Reading the records below, count the lines in which the string "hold" appears; write the number only.

## DATA UNDER STUDY
#####

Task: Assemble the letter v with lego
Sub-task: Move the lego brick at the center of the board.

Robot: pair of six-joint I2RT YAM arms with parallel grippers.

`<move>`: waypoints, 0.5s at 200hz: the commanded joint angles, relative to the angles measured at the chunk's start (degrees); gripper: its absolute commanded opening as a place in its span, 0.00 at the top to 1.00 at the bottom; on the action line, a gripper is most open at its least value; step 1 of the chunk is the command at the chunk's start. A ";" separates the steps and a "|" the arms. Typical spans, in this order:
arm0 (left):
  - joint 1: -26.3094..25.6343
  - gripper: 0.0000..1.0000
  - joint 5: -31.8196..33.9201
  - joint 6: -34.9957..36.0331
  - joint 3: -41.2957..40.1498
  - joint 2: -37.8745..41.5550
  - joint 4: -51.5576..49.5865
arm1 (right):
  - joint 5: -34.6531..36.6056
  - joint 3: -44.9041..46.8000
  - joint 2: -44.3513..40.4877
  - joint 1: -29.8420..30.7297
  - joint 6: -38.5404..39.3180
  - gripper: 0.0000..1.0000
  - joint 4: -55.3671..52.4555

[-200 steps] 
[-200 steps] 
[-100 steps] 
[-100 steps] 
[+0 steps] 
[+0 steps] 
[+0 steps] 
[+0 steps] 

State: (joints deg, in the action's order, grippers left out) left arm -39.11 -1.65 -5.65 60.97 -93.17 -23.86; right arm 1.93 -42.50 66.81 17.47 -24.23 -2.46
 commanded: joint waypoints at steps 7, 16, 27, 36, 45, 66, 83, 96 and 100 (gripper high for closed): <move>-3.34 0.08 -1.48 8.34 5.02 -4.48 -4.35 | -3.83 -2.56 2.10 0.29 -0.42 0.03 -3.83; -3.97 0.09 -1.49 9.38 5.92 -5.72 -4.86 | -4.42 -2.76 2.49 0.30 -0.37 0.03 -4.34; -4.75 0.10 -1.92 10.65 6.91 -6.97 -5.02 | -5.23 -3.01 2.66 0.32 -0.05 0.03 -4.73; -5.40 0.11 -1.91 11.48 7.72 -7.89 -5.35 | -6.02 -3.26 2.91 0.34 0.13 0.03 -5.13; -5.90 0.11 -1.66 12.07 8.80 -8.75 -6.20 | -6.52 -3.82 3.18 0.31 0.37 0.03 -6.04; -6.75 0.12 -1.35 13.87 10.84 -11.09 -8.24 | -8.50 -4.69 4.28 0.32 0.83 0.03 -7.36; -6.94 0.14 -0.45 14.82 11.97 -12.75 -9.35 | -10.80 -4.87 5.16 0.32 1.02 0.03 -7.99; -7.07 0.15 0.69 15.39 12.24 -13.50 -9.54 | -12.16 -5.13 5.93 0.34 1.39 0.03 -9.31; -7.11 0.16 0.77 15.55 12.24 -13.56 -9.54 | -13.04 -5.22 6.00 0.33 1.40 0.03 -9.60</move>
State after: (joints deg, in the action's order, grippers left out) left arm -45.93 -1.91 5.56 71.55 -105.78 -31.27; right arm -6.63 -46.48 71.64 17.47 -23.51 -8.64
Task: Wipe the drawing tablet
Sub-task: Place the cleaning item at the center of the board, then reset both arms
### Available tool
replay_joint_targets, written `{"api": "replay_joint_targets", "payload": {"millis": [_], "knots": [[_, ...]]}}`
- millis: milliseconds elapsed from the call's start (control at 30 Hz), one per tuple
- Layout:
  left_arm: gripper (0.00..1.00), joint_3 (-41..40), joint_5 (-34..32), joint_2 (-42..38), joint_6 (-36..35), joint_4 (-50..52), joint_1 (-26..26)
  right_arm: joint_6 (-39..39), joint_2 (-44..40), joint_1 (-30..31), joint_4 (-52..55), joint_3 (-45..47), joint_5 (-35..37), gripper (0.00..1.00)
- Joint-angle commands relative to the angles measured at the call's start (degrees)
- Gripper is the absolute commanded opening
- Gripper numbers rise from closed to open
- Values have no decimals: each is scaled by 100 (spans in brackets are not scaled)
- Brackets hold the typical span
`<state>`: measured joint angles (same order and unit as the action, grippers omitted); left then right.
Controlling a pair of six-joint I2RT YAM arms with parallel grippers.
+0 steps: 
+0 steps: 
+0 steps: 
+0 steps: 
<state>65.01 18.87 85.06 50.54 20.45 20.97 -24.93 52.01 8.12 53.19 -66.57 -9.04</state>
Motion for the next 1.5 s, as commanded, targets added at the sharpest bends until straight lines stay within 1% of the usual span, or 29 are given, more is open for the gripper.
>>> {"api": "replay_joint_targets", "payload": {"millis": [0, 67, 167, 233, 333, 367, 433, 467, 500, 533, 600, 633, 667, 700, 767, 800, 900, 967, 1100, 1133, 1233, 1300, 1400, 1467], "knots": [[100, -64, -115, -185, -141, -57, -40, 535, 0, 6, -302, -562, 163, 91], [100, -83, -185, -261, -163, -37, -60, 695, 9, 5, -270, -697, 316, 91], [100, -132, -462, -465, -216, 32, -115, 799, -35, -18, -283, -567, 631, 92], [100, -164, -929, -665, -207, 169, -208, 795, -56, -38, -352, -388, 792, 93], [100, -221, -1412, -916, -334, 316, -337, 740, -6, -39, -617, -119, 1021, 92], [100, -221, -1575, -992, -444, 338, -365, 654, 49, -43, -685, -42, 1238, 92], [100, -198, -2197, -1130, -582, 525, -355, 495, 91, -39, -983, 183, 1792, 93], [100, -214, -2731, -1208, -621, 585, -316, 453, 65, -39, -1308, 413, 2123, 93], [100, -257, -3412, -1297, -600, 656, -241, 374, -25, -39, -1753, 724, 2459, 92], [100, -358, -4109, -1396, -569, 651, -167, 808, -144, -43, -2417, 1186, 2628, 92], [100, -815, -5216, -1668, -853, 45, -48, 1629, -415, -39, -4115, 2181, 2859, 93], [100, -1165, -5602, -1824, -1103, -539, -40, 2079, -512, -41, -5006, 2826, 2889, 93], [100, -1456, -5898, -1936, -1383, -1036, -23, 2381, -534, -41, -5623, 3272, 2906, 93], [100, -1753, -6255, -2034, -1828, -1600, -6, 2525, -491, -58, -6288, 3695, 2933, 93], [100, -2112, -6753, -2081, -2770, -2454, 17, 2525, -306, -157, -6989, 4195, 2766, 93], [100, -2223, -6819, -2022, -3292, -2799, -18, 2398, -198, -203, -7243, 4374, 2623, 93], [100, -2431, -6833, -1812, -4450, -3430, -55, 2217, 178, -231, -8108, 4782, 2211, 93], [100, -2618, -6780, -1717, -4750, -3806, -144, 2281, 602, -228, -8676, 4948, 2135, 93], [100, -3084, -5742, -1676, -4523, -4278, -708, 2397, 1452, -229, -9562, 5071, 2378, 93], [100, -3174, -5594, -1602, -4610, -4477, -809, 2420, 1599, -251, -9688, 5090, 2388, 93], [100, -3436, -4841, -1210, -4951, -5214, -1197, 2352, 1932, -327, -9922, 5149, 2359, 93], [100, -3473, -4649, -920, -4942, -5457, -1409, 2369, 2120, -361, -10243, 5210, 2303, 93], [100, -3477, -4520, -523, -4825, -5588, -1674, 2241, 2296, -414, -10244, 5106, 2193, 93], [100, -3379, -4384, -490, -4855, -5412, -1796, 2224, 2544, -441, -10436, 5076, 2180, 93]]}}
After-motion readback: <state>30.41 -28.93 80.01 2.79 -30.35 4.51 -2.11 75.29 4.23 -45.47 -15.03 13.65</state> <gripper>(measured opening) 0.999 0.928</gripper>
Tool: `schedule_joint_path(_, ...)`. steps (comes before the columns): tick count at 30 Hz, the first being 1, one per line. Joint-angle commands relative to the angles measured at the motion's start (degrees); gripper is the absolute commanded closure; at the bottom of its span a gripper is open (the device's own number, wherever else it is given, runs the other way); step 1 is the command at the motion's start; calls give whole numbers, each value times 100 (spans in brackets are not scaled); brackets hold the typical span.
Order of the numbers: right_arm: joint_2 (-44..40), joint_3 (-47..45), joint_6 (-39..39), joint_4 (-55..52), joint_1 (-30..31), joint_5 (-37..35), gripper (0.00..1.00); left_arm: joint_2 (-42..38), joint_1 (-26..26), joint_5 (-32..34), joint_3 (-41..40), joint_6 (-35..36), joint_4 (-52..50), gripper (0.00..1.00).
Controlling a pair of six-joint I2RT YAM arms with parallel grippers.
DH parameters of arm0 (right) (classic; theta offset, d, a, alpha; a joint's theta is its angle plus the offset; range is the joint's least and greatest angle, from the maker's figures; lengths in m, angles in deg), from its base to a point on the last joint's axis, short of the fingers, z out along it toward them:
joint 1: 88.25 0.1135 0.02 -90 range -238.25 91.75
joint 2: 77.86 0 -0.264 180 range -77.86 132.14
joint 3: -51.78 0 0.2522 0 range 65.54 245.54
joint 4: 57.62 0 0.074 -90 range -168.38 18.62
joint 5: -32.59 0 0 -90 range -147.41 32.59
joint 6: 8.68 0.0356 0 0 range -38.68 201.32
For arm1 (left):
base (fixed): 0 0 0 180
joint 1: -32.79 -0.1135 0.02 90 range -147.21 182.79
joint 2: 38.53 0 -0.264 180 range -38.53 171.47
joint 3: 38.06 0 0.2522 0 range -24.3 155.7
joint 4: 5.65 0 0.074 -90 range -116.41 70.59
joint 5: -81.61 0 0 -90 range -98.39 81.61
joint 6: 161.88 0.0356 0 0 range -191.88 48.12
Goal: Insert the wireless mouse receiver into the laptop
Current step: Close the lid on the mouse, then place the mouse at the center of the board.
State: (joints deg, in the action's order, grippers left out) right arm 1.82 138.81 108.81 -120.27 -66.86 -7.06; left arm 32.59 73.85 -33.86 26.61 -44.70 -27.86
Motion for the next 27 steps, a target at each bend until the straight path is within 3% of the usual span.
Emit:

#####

## COMPLETED TASK
2